Below is a listing. Copy each line of it that holds the word "name".
┌──
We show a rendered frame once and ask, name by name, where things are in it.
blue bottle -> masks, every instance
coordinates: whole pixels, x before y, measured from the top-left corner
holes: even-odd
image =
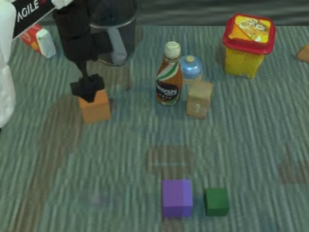
[[[191,84],[195,80],[202,79],[203,67],[199,58],[191,55],[181,57],[180,67],[184,84]]]

red lid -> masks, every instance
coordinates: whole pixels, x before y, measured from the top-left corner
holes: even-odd
[[[223,34],[223,44],[235,50],[269,54],[274,49],[276,28],[272,20],[247,14],[230,18]]]

yellow label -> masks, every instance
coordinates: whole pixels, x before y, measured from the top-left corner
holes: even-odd
[[[236,16],[230,39],[251,40],[258,43],[267,43],[271,22],[245,16]]]
[[[39,49],[39,46],[36,42],[32,42],[31,43],[31,47],[34,49],[34,50],[38,50]]]

white robot link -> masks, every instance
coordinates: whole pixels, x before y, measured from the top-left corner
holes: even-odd
[[[16,0],[0,0],[0,131],[10,120],[15,108],[15,89],[8,66],[17,17],[17,11],[12,4],[14,1]],[[61,9],[73,1],[51,0],[56,9]]]

purple block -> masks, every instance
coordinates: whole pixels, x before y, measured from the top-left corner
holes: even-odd
[[[192,207],[191,180],[162,181],[163,217],[189,217],[192,213]]]

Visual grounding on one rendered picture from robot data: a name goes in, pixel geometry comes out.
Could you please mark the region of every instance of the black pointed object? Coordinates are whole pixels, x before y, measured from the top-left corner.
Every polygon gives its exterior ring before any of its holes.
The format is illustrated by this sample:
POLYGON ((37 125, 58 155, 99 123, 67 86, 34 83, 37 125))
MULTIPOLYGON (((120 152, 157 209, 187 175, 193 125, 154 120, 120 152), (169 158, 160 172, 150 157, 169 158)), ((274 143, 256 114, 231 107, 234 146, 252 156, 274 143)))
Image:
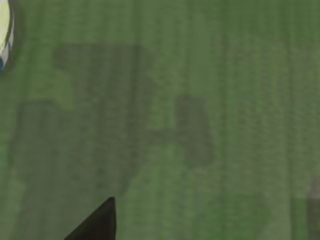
└──
Problem solution
We show a rendered frame once and ask, name by name, where things are in it.
Visual grounding on one rendered picture from robot data: a name goes in, pixel geometry comes out.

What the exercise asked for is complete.